• **Exercise instructions**
Which lines run from the one containing "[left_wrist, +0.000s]" to the last line of the entries? Return them exactly, with nothing more.

• **Available data**
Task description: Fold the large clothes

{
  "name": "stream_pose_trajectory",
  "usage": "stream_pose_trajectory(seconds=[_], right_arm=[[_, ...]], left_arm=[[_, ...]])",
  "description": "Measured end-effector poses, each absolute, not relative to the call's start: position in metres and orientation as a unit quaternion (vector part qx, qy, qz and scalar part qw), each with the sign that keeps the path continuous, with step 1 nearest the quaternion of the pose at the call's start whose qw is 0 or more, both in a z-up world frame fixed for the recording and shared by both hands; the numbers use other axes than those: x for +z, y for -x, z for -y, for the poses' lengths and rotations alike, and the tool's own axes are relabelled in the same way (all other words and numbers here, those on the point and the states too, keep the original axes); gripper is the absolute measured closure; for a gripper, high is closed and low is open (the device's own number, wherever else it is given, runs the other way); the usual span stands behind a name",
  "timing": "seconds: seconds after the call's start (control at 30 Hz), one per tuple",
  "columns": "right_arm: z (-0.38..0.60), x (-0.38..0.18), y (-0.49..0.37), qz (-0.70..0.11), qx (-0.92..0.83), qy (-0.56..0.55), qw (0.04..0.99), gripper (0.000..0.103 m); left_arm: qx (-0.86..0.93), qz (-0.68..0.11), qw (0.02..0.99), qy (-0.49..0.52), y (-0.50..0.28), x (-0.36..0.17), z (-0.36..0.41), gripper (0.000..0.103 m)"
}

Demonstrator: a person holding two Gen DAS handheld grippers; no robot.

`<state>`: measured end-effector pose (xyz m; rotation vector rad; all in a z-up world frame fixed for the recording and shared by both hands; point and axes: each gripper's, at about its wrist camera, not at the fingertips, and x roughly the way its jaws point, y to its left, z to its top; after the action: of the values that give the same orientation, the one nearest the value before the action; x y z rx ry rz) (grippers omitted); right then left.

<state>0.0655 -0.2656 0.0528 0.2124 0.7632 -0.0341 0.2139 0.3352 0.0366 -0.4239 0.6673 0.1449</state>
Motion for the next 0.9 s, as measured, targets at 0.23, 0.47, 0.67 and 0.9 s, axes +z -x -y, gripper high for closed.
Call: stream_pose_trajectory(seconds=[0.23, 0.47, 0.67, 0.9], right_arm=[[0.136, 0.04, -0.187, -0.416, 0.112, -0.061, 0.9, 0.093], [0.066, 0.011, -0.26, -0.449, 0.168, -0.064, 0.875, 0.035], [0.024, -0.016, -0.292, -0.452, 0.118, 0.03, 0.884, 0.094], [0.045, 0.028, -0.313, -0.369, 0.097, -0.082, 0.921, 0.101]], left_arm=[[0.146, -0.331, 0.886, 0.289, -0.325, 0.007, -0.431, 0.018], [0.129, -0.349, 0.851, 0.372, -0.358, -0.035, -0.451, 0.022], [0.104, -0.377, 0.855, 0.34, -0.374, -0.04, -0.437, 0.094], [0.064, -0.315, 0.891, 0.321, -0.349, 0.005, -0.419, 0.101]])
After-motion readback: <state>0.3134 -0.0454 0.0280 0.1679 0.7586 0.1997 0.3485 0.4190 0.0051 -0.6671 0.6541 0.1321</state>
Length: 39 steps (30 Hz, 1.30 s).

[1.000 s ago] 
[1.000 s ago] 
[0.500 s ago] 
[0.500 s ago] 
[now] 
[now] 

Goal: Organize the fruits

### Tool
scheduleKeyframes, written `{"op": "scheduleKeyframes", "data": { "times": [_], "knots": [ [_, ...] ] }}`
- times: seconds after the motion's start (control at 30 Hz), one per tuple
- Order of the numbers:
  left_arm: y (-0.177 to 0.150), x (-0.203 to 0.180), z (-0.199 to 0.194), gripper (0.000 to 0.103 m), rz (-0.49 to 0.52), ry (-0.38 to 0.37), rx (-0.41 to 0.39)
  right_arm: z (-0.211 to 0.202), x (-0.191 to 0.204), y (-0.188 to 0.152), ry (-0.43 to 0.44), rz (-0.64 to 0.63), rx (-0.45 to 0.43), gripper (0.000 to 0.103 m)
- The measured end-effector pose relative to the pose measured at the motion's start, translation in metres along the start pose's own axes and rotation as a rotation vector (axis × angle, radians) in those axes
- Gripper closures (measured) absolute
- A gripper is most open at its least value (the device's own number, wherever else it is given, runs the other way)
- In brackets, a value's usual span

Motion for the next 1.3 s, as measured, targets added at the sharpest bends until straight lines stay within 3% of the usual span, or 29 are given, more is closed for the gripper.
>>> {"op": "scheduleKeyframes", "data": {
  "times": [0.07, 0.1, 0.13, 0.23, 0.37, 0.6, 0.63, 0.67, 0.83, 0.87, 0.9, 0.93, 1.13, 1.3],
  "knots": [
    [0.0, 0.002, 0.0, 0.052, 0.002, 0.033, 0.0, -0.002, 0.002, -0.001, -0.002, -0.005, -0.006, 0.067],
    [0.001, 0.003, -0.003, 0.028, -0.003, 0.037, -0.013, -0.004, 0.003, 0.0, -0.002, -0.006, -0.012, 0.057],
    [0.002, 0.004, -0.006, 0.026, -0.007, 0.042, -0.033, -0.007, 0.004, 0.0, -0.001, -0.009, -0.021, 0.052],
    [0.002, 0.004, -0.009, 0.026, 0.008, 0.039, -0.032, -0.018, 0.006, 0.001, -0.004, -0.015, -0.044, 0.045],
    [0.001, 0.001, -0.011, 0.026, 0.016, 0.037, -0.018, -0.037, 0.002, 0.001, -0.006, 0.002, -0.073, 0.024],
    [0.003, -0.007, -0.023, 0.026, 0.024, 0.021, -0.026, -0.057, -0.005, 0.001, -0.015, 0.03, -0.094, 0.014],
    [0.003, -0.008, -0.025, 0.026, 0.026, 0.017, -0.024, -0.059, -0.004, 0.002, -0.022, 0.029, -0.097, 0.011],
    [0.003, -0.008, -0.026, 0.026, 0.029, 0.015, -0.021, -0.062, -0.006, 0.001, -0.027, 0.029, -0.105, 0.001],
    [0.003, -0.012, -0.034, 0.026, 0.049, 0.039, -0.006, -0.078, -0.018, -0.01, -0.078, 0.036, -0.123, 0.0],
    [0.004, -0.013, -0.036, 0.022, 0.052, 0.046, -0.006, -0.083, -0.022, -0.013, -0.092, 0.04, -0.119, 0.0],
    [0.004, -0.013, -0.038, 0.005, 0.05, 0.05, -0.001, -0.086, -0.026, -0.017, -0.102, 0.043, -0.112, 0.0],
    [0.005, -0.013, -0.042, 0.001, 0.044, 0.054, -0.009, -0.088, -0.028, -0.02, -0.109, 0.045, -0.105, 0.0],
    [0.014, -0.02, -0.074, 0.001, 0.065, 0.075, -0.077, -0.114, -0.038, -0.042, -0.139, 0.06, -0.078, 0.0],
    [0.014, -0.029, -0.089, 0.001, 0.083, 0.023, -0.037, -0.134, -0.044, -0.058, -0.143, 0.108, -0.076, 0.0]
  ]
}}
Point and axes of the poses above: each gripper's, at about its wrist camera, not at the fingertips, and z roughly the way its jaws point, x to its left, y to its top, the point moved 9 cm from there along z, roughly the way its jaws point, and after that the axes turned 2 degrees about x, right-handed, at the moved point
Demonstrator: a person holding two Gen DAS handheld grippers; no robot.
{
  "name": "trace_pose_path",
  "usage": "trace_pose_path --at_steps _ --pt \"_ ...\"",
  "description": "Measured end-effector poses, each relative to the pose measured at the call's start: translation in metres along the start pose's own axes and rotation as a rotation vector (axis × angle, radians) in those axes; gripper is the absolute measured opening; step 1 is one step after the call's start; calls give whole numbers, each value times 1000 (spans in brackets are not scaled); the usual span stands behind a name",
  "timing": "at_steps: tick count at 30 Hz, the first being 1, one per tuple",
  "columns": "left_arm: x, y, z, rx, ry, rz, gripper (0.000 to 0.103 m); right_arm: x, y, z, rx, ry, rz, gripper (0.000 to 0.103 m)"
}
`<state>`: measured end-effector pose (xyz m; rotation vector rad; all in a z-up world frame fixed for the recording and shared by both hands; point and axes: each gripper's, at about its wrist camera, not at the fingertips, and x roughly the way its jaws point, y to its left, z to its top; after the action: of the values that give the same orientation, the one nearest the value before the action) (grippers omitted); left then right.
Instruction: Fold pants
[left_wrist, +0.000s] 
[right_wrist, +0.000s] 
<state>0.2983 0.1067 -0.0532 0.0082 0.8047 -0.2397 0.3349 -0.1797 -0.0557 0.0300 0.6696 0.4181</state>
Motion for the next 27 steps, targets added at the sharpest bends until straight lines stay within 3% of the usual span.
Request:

• **Response to the exercise**
[left_wrist, +0.000s] 
[right_wrist, +0.000s] 
<state>0.2983 0.1067 -0.0532 0.0082 0.8047 -0.2397 0.3349 -0.1797 -0.0557 0.0300 0.6696 0.4181</state>
Motion for the next 27 steps, targets added at the sharpest bends until straight lines stay within 3% of the usual span.
Request:

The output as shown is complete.